◆ The task
Find the line that holds "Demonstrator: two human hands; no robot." in the material below. Output that line and each one after it exactly, but not the pictures.

◆ Input data

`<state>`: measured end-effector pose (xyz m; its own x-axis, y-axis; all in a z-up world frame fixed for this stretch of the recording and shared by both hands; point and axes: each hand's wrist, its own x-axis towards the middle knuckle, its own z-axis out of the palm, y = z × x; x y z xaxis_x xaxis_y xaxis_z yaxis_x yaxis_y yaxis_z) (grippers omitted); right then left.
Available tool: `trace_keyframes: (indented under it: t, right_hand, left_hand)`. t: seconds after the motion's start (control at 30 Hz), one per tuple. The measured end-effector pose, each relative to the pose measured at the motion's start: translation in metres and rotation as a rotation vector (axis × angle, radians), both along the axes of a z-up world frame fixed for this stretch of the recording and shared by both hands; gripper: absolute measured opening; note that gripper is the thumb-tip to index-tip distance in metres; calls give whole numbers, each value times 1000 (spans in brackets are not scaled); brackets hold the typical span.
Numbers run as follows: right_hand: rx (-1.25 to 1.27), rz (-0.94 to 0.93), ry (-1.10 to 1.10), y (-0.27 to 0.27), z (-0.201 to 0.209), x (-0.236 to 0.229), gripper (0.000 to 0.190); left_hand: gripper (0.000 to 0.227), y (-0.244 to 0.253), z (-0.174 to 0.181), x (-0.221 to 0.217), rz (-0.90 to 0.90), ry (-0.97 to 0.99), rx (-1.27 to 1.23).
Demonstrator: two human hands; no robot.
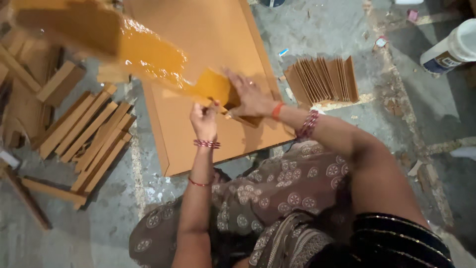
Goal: The person applies glue to the edges of a cardboard flap using a white roller, then folds and presses the flap to seal a cardboard box. The person works on the floor, handling the box and the roller to complete the assembly.
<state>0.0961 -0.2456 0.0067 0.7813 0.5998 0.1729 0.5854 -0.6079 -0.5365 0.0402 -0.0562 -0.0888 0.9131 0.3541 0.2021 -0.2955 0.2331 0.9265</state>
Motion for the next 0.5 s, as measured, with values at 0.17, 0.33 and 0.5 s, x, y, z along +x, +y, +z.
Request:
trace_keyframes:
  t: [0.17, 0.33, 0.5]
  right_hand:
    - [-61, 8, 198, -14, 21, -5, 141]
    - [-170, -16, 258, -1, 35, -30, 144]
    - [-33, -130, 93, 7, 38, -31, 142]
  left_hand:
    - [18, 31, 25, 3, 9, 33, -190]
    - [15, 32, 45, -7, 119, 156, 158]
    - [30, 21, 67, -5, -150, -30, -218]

◆ Solution for this task
Demonstrator: two human hands; no robot.
Goal: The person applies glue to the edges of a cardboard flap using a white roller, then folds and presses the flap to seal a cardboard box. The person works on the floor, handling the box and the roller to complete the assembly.
<state>0.0961 -0.2456 0.0067 0.7813 0.5998 0.1729 0.5854 -0.6079 -0.5365 0.0402 -0.0562 -0.0888 0.9131 0.3541 0.2021 -0.2955 0.2331 0.9265</state>
Motion for the next 0.5 s, as measured, with values at 0.17, 0.33 and 0.5 s, x, y, z along +x, +y, +z.
Request:
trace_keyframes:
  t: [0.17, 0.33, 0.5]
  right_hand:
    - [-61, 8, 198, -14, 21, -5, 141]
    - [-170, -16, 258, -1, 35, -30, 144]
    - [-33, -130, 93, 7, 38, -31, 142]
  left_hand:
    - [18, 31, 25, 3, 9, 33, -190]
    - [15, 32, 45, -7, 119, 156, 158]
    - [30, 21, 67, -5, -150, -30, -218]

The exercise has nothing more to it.